When I introduced std.range and std.algorithm, they'd handle char[] and 
wchar[] no differently than any other array. A lot of algorithms simply 
did the wrong thing by default, so I attempted to fix that situation by 
defining byDchar(). So instead of passing some string str to an 
algorithm, one would pass byDchar(str).

A couple of weeks went by in testing that state of affairs, and before 
late I figured that I need to insert byDchar() virtually _everywhere_. 
There were a couple of algorithms (e.g. Boyer-Moore) that happened to 
work with arrays for subtle reasons (needless to say, they won't work 
with graphemes at all). But by and large the situation was that the 
simple and intuitive code was wrong and that the correct code 
necessitated inserting byDchar().

So my next decision, which understandably some of the people who didn't 
go through the experiment may find unintuitive, was to make byDchar() 
the default.
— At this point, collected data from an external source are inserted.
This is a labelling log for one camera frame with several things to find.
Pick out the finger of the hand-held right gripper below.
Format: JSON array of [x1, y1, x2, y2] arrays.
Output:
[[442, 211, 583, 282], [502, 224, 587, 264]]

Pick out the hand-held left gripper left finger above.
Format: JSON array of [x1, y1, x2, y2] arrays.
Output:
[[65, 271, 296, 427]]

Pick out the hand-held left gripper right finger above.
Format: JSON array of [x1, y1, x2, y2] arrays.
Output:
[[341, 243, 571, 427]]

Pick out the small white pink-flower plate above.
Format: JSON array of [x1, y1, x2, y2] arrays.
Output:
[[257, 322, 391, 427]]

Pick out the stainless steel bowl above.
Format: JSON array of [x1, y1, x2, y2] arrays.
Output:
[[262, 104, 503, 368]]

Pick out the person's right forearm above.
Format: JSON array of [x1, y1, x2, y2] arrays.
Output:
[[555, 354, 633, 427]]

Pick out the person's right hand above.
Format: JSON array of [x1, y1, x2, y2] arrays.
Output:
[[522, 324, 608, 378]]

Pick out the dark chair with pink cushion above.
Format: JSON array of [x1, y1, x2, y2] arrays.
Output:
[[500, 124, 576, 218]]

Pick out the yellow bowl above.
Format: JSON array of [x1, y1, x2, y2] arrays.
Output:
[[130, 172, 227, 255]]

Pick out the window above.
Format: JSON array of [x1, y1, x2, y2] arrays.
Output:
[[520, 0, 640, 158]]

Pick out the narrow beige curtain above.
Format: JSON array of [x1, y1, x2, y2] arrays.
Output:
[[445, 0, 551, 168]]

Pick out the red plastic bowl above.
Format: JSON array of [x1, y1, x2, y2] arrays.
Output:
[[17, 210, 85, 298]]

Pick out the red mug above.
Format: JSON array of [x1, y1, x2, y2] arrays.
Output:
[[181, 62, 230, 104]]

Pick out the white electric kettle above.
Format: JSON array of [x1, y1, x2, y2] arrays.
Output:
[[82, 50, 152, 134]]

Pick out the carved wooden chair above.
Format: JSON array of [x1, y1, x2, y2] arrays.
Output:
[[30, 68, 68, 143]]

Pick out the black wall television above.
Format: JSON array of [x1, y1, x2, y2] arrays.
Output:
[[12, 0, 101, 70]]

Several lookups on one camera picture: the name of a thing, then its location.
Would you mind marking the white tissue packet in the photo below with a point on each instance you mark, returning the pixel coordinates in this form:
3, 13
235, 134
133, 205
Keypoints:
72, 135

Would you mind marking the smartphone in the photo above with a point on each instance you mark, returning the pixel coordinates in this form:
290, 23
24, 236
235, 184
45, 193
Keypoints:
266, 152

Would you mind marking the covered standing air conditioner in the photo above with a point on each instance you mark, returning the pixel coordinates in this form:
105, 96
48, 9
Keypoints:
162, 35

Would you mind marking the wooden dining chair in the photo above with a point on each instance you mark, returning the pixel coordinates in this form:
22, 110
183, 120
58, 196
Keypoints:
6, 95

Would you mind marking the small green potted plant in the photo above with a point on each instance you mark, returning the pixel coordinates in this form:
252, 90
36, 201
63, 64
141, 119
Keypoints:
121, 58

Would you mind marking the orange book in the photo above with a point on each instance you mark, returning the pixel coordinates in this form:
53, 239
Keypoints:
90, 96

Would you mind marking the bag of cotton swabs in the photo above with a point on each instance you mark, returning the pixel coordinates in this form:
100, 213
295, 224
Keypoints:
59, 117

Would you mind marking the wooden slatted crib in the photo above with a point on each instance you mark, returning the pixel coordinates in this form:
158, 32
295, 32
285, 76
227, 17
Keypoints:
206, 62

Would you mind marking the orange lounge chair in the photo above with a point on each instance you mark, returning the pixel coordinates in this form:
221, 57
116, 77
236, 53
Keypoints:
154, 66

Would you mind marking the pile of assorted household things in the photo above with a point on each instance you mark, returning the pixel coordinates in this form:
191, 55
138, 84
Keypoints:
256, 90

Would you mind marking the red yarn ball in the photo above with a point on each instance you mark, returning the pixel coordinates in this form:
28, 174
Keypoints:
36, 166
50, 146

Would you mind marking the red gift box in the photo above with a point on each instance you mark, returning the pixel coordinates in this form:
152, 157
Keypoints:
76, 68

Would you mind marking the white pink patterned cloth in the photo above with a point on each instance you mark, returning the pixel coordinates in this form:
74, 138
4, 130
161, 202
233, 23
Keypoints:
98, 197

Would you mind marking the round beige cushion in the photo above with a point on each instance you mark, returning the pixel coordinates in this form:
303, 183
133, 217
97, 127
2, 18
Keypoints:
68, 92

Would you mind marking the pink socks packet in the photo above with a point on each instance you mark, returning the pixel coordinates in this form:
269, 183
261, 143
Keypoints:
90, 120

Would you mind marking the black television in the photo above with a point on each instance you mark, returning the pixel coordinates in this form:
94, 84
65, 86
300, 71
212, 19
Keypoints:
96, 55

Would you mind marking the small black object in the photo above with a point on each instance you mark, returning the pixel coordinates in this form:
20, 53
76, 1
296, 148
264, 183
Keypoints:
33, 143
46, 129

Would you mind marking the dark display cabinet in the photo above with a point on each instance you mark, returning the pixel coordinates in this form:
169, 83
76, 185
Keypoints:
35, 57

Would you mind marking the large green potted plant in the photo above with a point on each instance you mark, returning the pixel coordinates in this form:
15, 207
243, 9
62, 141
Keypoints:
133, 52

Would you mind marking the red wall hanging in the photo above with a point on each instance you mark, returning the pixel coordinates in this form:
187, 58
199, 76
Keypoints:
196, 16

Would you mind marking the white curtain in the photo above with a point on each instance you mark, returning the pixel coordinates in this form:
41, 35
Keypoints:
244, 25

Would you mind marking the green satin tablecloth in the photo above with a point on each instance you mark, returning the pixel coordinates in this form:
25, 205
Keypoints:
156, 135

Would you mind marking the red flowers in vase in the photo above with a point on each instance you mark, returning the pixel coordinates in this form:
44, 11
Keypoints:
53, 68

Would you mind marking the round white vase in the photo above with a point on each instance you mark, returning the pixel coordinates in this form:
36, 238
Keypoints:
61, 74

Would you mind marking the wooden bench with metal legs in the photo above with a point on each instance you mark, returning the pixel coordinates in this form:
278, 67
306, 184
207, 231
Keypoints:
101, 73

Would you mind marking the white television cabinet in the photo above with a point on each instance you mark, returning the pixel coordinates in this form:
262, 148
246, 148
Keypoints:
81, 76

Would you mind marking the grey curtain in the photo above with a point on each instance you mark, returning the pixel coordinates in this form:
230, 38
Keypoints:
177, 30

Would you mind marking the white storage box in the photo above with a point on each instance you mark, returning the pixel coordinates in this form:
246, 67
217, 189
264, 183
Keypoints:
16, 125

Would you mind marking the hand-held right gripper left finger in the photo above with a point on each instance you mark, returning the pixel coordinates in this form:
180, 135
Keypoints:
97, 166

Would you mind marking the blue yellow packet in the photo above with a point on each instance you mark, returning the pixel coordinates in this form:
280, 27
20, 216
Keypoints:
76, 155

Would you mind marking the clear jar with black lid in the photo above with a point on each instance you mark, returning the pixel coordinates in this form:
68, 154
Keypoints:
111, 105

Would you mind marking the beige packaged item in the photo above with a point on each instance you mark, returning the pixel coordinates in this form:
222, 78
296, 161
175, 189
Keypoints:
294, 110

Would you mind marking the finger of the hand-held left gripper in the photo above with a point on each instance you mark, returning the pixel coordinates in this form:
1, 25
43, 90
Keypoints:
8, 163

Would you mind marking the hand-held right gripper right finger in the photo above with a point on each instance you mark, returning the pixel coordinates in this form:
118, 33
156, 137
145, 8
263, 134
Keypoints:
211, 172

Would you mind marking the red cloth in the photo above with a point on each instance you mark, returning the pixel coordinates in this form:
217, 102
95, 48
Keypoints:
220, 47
This cleaned up a lot of crap in std itself and saved a lot 
of crap in the yet-unwritten client code.

I think it's reasonable to understand why I'm happy with the current 
state of affairs. It is better than anything we've had before and better 
than everything else I've tried.

Now, thanks to the effort people have spent in this group (thank you!), 
I have an understanding of the grapheme issue. I guarantee that 
grapheme-level iteration will have a high cost incurred to it: 
efficiency and changes in std. The languages that need composing 
characters for producing meaningful text are few and far between, so it 
makes sense to confine support for them to libraries that are not the 
default, unless we find ways to not disrupt everyone else.

>> It may be more realistic to consider using what we have as back-end
>> for grapheme-oriented processing.
>> For example:
>>
>> struct Grapheme(Char) if (isSomeChar!Char)
>> {
>> private const Char[] rep;
>> ...
>> }
>>
>> auto byGrapheme(S)(S s) if (isSomeString!S)
>> {
>> ...
>> }
>>
>> string s = "Hello";
>> foreach (g; byGrapheme(s)
>> {
>> ...
>> }
>
> No doubt it's easier to implement it that way. The problem is that in
> most cases it won't be used. How many people really know what is a
> grapheme?

How many people really should care?

> Of those, how many will forget to use byGrapheme at one time
> or another? And so in most programs string manipulation will misbehave
> in the presence of combining characters or unnormalized strings.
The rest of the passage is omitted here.